Figure 6 shows the comparison of MSE of all models in four forecasting steps through a bar graph. As shown in Figure 6, NFLM’s MSE is clearly lower than that of the other comparison models in the first three prediction steps. Its prediction error at the 96-step horizon is similar to that of MLP, Linear, and LightTS. The Transformer model performs better than the TCN and Informer models in the 24-step and 48-step ahead forecasts. However, due to the limitations of its attention mechanism, the MSE and MAE of the Transformer show a significant upward trend when the forecasting step length increases.
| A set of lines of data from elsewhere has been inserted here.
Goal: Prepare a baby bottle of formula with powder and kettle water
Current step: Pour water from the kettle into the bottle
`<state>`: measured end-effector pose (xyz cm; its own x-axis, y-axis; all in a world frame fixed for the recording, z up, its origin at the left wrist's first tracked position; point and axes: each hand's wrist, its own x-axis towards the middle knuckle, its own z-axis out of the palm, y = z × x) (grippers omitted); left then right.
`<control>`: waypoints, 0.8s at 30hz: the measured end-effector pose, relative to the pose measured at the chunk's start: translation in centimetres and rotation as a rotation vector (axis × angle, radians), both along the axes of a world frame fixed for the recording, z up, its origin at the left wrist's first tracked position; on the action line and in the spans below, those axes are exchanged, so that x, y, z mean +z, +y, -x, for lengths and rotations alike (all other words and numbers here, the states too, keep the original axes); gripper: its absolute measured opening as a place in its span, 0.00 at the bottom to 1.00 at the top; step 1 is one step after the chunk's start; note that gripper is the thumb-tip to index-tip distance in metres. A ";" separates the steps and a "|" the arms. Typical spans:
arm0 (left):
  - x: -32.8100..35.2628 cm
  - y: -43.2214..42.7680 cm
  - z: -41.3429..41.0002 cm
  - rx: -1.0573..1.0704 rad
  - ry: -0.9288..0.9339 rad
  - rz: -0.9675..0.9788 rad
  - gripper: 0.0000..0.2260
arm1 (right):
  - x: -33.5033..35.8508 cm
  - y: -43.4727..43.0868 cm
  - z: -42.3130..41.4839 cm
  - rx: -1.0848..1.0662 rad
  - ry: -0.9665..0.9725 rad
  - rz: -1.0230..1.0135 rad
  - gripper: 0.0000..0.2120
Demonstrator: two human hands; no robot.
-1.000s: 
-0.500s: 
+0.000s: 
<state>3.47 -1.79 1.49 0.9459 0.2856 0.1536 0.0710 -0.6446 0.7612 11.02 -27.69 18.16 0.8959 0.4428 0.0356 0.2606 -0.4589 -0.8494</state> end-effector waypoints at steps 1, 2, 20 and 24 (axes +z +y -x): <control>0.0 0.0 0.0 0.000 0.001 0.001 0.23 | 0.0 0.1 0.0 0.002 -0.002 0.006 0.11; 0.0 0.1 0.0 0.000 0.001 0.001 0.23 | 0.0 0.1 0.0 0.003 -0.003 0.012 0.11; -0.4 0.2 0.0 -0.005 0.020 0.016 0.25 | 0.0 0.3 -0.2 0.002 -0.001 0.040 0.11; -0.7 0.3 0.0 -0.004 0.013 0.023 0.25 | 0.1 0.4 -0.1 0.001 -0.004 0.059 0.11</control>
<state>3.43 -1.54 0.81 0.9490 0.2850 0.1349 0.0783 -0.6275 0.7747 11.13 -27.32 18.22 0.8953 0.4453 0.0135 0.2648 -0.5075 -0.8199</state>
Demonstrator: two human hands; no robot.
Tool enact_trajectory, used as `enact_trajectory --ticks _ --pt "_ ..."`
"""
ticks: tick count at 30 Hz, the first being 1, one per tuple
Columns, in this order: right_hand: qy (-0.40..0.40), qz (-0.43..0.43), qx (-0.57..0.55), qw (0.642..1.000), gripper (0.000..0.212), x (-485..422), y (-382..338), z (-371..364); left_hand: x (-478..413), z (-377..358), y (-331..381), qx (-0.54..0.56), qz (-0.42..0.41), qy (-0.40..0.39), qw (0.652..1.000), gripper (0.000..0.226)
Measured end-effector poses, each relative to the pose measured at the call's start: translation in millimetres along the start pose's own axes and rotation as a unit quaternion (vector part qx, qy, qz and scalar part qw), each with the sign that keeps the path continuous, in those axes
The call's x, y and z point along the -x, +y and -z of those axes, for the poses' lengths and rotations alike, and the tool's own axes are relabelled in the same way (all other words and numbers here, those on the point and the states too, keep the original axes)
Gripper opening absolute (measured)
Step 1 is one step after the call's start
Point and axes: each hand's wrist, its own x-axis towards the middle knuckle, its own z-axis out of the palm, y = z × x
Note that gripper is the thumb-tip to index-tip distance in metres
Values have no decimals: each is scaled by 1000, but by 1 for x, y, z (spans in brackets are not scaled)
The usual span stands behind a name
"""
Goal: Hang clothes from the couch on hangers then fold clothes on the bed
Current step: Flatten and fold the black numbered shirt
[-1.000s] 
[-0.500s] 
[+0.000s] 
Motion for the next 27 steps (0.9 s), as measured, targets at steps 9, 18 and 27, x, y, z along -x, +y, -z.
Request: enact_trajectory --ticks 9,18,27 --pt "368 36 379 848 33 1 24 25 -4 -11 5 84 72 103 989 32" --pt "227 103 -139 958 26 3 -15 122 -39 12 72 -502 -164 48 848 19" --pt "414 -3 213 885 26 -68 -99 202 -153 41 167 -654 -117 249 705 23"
This is particularly evident in the 72-step and 96-step ahead forecasts, where its performance is significantly lower than other models.
Similar to Experiment 1, to more directly observe the extent of improvement in the predictive performance of the proposed model compared to other models, we calculated the percentage improvement in the predictive effectiveness of NFLM and analyzed it in detail in Table 6, where the meaning of the percentage values is the same as in Table 4 of Experiment 1. Specifically, the MSE of NFLM is 9.72–34.75%, 6.05–44.11%, and 9.80–37.78% lower than other comparison models at 24, 48, and 72 forecasting steps, respectively, demonstrating that NFLM maintains higher accuracy in wind power forecasting. Secondly, although NFLM does not perform as well as LightTS at 96 forecasting steps, the MSE and MAE of our model are only 1.81% and 1.82% higher than LightTS, respectively. Furthermore, at the 96 forecasting steps, the MSE and MAE of our model on average can be improved by 15.96% and 8.60%, respectively.
Figure 7 displays the comparison between the predicted wind power values and the actual power values of all models during the testing phase for the 24-step forecasting experiment. It can be observed that under the same trend, NFLM more closely matches the actual data values in most cases.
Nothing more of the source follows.